**WHAT TO PRODUCE**
You are to retype all of the data exactly as it appears.

● ● ● ● ●

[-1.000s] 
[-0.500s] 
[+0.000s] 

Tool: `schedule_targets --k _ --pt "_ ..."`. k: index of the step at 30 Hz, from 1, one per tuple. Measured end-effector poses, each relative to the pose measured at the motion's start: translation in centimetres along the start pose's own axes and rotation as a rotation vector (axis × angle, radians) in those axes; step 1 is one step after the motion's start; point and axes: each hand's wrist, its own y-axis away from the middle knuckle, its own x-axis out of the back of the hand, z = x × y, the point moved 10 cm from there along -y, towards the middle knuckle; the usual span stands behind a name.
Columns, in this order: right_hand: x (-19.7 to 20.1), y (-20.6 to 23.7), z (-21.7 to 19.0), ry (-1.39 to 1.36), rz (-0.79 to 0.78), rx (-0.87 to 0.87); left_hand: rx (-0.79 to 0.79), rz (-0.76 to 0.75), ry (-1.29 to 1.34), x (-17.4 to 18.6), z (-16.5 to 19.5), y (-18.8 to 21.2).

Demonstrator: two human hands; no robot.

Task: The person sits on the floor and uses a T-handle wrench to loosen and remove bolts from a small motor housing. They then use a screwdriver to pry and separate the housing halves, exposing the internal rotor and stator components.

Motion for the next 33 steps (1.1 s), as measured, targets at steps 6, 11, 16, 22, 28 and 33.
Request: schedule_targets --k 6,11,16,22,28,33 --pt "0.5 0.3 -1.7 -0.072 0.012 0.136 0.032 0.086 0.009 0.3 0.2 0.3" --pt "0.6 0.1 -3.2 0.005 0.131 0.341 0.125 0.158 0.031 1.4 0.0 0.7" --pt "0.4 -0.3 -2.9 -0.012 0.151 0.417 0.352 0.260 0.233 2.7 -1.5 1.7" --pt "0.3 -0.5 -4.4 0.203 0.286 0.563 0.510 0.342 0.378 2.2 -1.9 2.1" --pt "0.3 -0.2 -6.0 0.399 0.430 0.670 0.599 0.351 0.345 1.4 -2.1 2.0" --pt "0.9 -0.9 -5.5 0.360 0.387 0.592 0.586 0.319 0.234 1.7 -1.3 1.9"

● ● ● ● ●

**YOUR RESPONSE**
[-1.000s] 
[-0.500s] 
[+0.000s] 

Tool: `schedule_targets --k _ --pt "_ ..."`. k: index of the step at 30 Hz, from 1, one per tuple. Measured end-effector poses, each relative to the pose measured at the motion's start: translation in centimetres along the start pose's own axes and rotation as a rotation vector (axis × angle, radians) in those axes; step 1 is one step after the motion's start; point and axes: each hand's wrist, its own y-axis away from the middle knuckle, its own x-axis out of the back of the hand, z = x × y, the point moved 10 cm from there along -y, towards the middle knuckle; the usual span stands behind a name.
Columns, in this order: right_hand: x (-19.7 to 20.1), y (-20.6 to 23.7), z (-21.7 to 19.0), ry (-1.39 to 1.36), rz (-0.79 to 0.78), rx (-0.87 to 0.87); left_hand: rx (-0.79 to 0.79), rz (-0.76 to 0.75), ry (-1.29 to 1.34), x (-17.4 to 18.6), z (-16.5 to 19.5), y (-18.8 to 21.2).

Demonstrator: two human hands; no robot.

Task: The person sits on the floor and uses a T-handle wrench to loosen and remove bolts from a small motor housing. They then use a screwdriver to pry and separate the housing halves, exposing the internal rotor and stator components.

Motion for the next 33 steps (1.1 s), as measured, targets at steps 6, 11, 16, 22, 28 and 33.
Request: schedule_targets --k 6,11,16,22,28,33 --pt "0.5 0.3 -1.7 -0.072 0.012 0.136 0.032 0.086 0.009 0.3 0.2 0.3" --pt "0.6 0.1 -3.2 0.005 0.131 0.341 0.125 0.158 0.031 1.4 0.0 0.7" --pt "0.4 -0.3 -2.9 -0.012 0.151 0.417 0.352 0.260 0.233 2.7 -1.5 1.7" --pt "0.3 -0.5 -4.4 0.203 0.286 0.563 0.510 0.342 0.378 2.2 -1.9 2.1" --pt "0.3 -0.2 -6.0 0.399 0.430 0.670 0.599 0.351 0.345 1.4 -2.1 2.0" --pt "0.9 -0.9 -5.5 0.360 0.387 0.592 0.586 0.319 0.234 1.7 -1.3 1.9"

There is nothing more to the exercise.